【寄稿】子どもの成長を支える豆乳のチカラ 給食・家庭で賢く活用する3つのポイント

本記事は、一般社団法人母子栄養協会 代表理事 川口 由美子先生より寄稿いただきました。

これまで全3回にわたり、豆乳の「アレルギー対応」「調理のコツ」「栄養価」について詳しく解説してきました。
最終回となる本記事では、これまでの内容を凝縮し、保育園や学校給食、そして家庭で豆乳を上手に取り入れるための実践的なコツをまとめてお伝えします。

アレルギーがあってもなくても!みんなで同じ料理を楽しむ「共通献立」

集団給食の現場において、アレルギー対応でもっとも大切なのは、安全の確保と同時に、子どもたちが疎外感を感じずに食事を楽しめる環境づくりです。
牛乳は鶏卵に次いでアレルギーの原因となりやすく、また「乳糖不耐症」のために牛乳を控える必要がある子も少なくありません。
豆乳を牛乳の代わりとして活用する最大のメリットは、乳成分を一切含まずに、牛乳に近い形で料理や飲用に使用できる点にあります。
例えば、シチューのルウに豆乳を使用する「共通献立」を導入すれば、アレルギーのある子もない子も同じ見た目と味の料理を一緒に楽しむことができ、配膳ミスによる誤食リスクの軽減にもつながります。
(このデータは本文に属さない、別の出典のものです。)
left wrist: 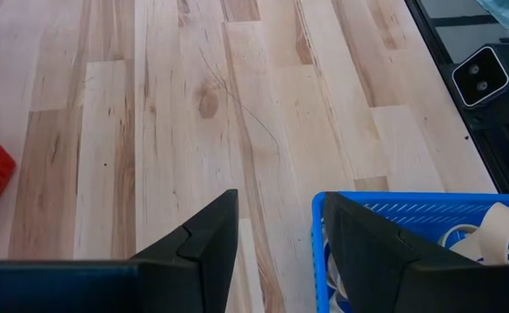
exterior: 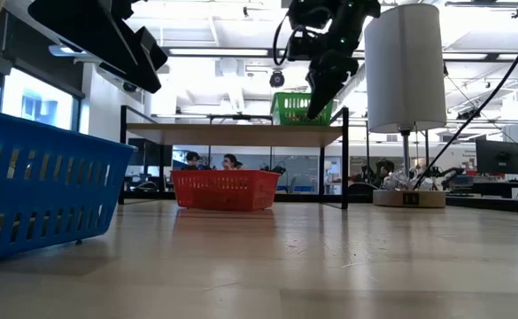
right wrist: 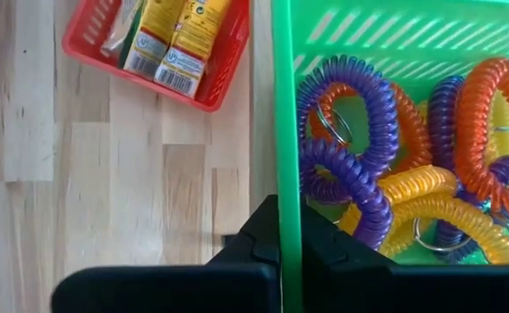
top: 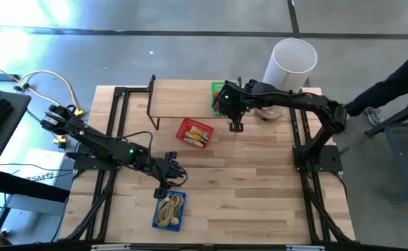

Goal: Pick & Place Office Desk Supplies
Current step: Put the green bin on the shelf, then put the blue bin on the shelf

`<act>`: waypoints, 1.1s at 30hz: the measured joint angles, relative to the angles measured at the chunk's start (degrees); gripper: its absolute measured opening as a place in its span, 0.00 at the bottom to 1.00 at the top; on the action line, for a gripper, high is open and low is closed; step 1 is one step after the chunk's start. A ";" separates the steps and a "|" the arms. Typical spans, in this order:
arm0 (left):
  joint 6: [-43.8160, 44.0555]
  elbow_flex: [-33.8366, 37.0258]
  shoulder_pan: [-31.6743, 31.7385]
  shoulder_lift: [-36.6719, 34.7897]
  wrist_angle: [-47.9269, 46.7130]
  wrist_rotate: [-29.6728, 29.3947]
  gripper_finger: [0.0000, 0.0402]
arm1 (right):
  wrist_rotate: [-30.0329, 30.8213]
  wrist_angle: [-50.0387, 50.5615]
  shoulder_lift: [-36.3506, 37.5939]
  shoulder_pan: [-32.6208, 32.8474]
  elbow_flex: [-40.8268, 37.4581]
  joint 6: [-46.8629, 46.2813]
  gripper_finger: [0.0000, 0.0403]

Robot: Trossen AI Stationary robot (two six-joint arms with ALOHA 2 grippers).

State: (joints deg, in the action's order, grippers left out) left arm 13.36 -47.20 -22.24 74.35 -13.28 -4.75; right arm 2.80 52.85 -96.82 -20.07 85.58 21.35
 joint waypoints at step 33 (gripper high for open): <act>2.00 0.00 -0.07 0.00 -0.13 0.00 0.41 | 9.39 -0.47 11.60 21.64 -0.02 -13.86 0.37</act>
State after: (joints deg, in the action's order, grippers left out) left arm 15.36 -47.20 -22.31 74.35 -13.40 -4.75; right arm 12.19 52.38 -85.22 1.57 85.56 7.49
ただし、全ての牛乳を完全に置き換える必要はありません。
例えば、アレルギーの子でも一緒に食べられる「共通献立」は月に数回から始めてみるのがスムーズに取り入れるにはいいでしょう。
みんなで一緒に食べられる日があると、給食を作る現場も食べる教室にも笑顔が生まれそうですね。

(詳細は第1回記事へ:「乳アレルギーと乳糖不耐症の違いとは?給食での豆乳活用のススメ」

成長期に不足しがちな「鉄分」と「たんぱく質」を補う栄養活用のコツ

豆乳は単なる代替品ではなく、成長期の子どもにとって非常に優れた栄養源となります。特に注目したいのが「鉄分」と「たんぱく質」です。
豆乳に含まれる鉄分は牛乳の約60倍と豊富であり、血液や筋肉の合成が進む成長期の鉄不足対策に有効です。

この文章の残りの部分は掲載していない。